### Problem description
Answer with one number only: how many lines in the material contain "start".

### Given material
##############################

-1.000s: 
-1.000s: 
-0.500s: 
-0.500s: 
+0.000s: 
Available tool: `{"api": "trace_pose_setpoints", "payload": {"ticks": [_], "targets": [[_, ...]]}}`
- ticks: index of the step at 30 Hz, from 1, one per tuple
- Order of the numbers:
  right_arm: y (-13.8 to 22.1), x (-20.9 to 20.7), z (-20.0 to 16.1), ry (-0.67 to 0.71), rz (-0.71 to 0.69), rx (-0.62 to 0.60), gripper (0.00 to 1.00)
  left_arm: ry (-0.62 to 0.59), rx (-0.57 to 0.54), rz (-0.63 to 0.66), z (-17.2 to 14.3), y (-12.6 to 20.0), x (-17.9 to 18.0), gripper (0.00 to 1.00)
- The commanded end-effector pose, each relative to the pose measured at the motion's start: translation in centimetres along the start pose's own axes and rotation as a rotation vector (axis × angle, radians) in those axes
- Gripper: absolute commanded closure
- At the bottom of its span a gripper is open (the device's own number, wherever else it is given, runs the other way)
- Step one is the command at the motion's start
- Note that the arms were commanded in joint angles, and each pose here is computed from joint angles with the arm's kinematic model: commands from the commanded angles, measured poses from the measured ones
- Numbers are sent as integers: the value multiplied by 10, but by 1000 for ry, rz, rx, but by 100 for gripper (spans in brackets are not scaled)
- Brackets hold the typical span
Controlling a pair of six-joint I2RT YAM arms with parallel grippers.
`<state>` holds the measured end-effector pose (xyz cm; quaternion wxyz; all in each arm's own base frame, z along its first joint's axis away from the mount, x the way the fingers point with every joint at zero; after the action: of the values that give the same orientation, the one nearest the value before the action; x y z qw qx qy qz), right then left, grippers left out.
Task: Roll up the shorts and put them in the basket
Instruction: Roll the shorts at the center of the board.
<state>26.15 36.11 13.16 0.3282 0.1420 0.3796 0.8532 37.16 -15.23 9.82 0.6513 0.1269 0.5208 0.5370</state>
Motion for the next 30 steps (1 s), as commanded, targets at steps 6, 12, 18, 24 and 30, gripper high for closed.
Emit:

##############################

### Answer box
2